One token multiple normalizations

Hello,

Im setting up a project where I need to have several normalizations for a given token.

For example, the text:

I Don't go

should be result of the queries:

I dont go
I don t go
I don't go

Thus I need the token "Don't" to be normalized to "dont" and "don t".

Stemming is not an option as there are tokens that are invented words (ex. C.O.R.E, should be normalized to CORE and C O R E)

Any idea on how to solve this?

Thank you!

This probably requires a custom token filter that inserts synonyms.

I'm quite surprised I haven't found anything similar.

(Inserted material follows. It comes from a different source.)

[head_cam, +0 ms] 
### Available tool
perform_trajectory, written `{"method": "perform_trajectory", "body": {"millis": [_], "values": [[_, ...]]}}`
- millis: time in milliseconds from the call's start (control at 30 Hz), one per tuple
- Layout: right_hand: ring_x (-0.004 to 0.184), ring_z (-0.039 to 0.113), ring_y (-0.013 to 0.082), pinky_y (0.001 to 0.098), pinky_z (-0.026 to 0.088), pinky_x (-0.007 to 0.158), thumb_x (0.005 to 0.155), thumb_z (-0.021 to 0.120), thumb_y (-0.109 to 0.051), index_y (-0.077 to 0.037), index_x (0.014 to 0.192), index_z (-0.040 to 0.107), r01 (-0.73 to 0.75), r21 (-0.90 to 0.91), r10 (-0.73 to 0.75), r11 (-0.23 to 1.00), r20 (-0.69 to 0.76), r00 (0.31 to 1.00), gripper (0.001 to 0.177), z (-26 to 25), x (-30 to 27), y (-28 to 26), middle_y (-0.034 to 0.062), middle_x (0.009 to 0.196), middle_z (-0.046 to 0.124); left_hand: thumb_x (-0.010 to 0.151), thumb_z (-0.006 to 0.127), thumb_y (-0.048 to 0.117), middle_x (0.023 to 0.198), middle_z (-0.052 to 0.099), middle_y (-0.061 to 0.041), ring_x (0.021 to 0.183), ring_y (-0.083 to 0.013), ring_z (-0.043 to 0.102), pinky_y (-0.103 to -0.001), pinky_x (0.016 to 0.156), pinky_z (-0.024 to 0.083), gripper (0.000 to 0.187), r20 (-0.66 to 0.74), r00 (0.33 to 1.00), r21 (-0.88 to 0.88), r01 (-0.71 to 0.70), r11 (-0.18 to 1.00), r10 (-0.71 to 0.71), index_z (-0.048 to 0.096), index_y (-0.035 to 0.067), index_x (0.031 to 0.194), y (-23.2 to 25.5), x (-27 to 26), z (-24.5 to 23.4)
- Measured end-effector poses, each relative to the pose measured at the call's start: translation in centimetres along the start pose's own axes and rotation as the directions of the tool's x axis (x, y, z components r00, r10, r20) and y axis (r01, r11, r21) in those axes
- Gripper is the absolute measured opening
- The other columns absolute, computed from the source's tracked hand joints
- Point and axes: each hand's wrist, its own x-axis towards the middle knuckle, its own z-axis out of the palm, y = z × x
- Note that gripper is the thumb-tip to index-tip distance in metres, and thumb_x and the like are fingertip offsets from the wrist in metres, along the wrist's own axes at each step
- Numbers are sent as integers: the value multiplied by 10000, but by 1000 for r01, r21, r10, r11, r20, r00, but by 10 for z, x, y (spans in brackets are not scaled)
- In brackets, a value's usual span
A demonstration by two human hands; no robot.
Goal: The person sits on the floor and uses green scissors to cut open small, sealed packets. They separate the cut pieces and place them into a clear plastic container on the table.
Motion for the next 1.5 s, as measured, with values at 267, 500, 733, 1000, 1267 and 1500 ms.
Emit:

To me, this looks like a problem that lots of system can potentially have.

You need to use a custom filter to replace the character ' with what ever you want.

https://www.elastic.co/guide/en/elasticsearch/reference/current/analysis-pattern-replace-charfilter.html

Eg:

    "char_filter": {
      "my_pattern": {
        "type": "pattern_replace",
        "pattern": "([-()',])",
        "replacement": ""
      },
      "my_mapping": {
        "type": "mapping",
        "mappings_path": "/etc/elasticsearch/replace_words.txt"
      }
    }

The problem with that solution is that I lose the original one.

As an example:

with "Don't" I can pattern_replace ' with (empty) to get "Dont"

However, the token "Don't" is now lost and thus, I cannot not get "Don t".

In addition, I want this to be Token based and char filtering is pre-tokenizing.

What if you use the same analyser for your search query also? Original data anyway will be there in source.

For "I don t go" also if you want "I don't go" as the result , then ngram analyser also shall be used I guess.